В самом низу, в круглой оркестре, расставлены по кругу двенадцать алтарей для Олимпийцев. На них горят костры, подслащенные ладаном, освещая ризы хиромантов и сильные тела забойщиков со сверкающими ножами в руках. Издали доносится мычанье и блеянье сегодняшних жертв, беспокойных от шума и факельного огня. Громче всех ревет белый бык, предназначенный Царю Зевсу. Все звери уже украшены гирляндами и венками, у быка рога позолочены.
На сцене царский трон — его резьбу пока не видно в темноте, — а по обе стороны высокие кресла: для сына и нового зятя.
На верхних ярусах собрались атлеты, колесничие, музыканты и певцы, которые будут состязаться на Играх. Предстоящий обряд посвятит их богам. Их много, царских гостей еще больше — небольшой театр уже переполнен. А солдаты, местный простой люд, и горцы, приехавшие на праздник из своей глуши, — те роятся в потемках по склонам вокруг чаши театра или располагаются вдоль дороги, по которой пойдет торжественная процессия. Шум толпы колышется, перекатывается, как волны на галечном пляже… Сосны, черные на фоне первых проблесков зари, трещат под грузом любопытных мальчишек…
Старую, изрытую дорогу к театру подровняли и расширили. Сладко пахнет пыль, прибитая горной росой, пронзительно свеж предрассветный воздух.
Прошли с факелами солдаты, назначенные расчистить путь… Конечно, пришлось кой-кого подвинуть, но все это по-дружески, полюбовно: кто расталкивает, кого расталкивают — они зачастую из одного племени, земляки-родичи… В свете безоблачной зари факелы стали бледнеть.
Розовый свет коснулся вершин за Эгами — и засверкало великолепие парадное: высокие алые шесты с золочеными львами и орлами; и знамена, плывущие по ветру; и гирлянды из цветов и плюща, перевитые лентами… И триумфальная арка, с резьбой раскрашенной про подвиги Геракла… А наверху на арке — Победа протянула вперед позолоченные лавровые ветви, и возле нее, по обе стороны, два мальчика, живых; оба златокудрые, наряжены Музами, фанфары в руках.
Филипп — в пурпурной мантии с золотой пряжкой и в золотом лавровом венке — стоял на древнем каменном акрополе, в переднем дворе, повернувшись навстречу легкому утреннему ветру.
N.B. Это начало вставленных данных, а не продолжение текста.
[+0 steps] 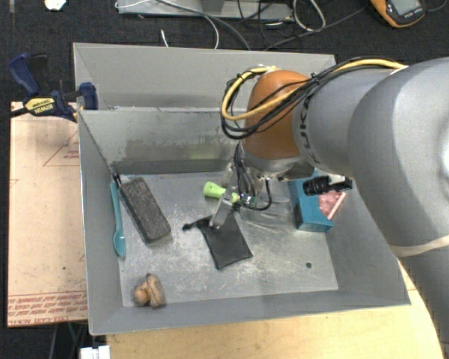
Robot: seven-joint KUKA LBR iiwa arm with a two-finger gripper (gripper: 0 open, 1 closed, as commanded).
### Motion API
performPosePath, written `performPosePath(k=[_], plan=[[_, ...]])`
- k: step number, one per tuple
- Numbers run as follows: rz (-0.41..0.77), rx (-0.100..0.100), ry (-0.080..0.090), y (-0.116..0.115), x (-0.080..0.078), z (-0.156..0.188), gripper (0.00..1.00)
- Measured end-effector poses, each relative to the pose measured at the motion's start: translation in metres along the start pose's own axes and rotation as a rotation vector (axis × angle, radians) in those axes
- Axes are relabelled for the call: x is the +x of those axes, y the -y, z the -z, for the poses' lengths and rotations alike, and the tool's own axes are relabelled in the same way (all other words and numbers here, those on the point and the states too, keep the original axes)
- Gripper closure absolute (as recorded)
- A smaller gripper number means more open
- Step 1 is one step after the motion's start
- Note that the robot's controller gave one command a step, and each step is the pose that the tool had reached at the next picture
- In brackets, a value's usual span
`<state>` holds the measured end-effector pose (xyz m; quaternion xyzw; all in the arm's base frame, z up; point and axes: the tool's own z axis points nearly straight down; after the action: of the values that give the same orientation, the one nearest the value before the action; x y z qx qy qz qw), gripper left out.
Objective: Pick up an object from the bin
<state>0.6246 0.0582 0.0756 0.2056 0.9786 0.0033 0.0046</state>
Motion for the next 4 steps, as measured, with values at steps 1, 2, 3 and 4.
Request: performPosePath(k=[1,2,3,4], plan=[[0.004,0.001,-0.010,0.006,0.017,-0.003,1.00],[0.004,0.001,-0.011,0.007,0.018,-0.002,1.00],[0.005,0.003,-0.015,0.007,0.019,0.039,1.00],[0.006,0.001,-0.010,0.006,0.017,0.083,1.00]])
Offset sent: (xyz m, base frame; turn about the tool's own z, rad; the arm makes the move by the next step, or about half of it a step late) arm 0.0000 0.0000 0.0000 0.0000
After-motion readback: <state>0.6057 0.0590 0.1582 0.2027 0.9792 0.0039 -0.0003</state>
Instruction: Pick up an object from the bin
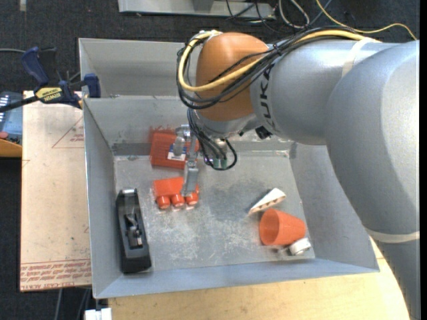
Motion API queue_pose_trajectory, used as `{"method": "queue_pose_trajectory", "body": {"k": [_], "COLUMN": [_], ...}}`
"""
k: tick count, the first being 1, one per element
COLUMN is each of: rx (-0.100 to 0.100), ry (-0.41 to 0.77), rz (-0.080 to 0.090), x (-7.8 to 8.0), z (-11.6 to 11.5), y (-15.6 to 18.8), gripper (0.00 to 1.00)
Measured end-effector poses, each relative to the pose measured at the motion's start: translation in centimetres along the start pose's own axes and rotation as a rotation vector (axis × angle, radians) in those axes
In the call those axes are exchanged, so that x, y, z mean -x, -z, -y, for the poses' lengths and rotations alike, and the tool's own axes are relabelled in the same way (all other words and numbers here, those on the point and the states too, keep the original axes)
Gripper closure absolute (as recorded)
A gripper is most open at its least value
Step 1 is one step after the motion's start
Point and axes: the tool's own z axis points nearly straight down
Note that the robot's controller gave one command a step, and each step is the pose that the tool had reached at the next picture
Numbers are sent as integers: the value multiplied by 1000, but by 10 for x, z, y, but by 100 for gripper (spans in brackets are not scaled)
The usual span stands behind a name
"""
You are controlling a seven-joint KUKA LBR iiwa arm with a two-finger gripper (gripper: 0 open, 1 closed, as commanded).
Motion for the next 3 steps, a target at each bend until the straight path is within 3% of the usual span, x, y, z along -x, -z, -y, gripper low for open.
{"method": "queue_pose_trajectory", "body": {"k": [1,2,3], "rx": [0,2,4], "ry": [0,-25,-52], "rz": [0,0,3], "x": [0,3,25], "z": [0,-11,-14], "y": [0,-23,-33], "gripper": [0,0,0]}}
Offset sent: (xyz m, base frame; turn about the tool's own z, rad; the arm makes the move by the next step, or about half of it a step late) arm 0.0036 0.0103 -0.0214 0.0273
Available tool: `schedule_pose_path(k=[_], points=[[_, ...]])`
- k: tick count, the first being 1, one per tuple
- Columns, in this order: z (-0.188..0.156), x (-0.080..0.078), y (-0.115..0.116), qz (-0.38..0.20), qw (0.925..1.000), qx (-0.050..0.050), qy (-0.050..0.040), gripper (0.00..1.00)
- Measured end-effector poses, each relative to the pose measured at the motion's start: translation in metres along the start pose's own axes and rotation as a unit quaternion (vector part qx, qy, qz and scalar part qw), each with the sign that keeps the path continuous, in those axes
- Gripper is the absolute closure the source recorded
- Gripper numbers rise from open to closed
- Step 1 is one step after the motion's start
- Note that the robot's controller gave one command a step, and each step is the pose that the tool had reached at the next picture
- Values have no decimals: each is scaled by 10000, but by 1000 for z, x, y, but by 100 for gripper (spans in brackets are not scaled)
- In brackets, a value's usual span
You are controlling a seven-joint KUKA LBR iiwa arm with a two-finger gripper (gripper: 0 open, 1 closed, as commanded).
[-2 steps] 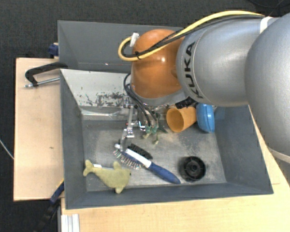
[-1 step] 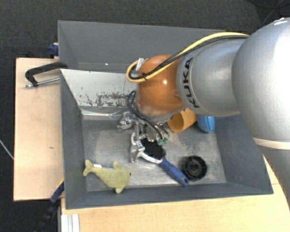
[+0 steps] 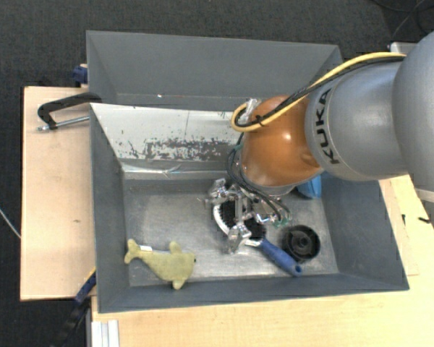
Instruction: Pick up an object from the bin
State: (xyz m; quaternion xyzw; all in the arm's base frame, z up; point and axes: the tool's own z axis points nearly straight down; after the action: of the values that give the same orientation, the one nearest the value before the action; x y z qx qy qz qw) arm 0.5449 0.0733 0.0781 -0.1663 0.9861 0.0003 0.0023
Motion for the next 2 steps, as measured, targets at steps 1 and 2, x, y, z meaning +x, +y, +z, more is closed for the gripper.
schedule_pose_path(k=[1,2], points=[[3,4,-88,-18,9998,-140,143,0],[2,3,-87,-12,9998,-125,135,100]])
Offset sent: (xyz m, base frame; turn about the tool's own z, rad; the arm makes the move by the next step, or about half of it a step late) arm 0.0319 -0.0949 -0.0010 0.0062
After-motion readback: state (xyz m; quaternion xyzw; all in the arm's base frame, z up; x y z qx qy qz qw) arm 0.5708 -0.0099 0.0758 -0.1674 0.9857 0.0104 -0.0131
Стоял и слушал. Первый посвист птиц на заре, звон и трели музыкальных инструментов — это оркестранты настраиваются, — голоса из толпы, команды распорядителей… И над всем этим неумолчный, низкий рев водопадов. Потом повернулся к востоку, оглядел равнину у Пеллы; увидел море, отражавшее свет зари… Вот оно, его пастбище. Зеленое, сочное, пышное… И соперников больше нет, у всех рога пообломаны!.. Он жадно вдыхал пряный, ласковый ветер.